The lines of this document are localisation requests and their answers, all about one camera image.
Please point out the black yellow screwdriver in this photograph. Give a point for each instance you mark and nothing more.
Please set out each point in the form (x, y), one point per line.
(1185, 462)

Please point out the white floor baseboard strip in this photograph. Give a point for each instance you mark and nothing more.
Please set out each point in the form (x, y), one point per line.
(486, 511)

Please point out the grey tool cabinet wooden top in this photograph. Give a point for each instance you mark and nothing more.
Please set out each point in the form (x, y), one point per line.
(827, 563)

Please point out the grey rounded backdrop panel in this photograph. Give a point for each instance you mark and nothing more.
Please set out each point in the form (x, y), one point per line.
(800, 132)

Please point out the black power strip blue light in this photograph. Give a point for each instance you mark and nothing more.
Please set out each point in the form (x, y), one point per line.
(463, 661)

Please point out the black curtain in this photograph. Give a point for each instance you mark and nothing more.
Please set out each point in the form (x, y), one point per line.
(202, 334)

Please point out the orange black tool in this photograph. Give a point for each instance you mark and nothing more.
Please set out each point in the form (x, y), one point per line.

* **EXERCISE OBJECTIVE**:
The full set of records, transcribed exactly, is the answer.

* **SOLUTION FOR THIS TASK**:
The lines of this document are localisation requests and their answers, all about one camera image.
Please point out the black yellow screwdriver in this photograph. Give a point for each instance you mark and nothing more.
Please set out each point in the form (x, y), one point per line.
(1185, 462)

Please point out the white floor baseboard strip in this photograph. Give a point for each instance you mark and nothing more.
Please set out each point in the form (x, y), one point per line.
(486, 511)

Please point out the grey tool cabinet wooden top in this photograph. Give a point for each instance you mark and nothing more.
Please set out each point in the form (x, y), one point per line.
(827, 563)

Please point out the grey rounded backdrop panel in this photograph. Give a point for each instance you mark and nothing more.
Please set out each point in the form (x, y), one point per line.
(800, 132)

Please point out the black power strip blue light in this photograph. Give a point for each instance you mark and nothing more.
Please set out each point in the form (x, y), one point per line.
(463, 661)

Please point out the black curtain in this photograph. Give a point for each instance you mark and nothing more.
Please set out each point in the form (x, y), one point per line.
(202, 334)

Please point out the orange black tool in this photograph. Give a point for each instance you mark and nothing more.
Please set out each point in the form (x, y), one point per line.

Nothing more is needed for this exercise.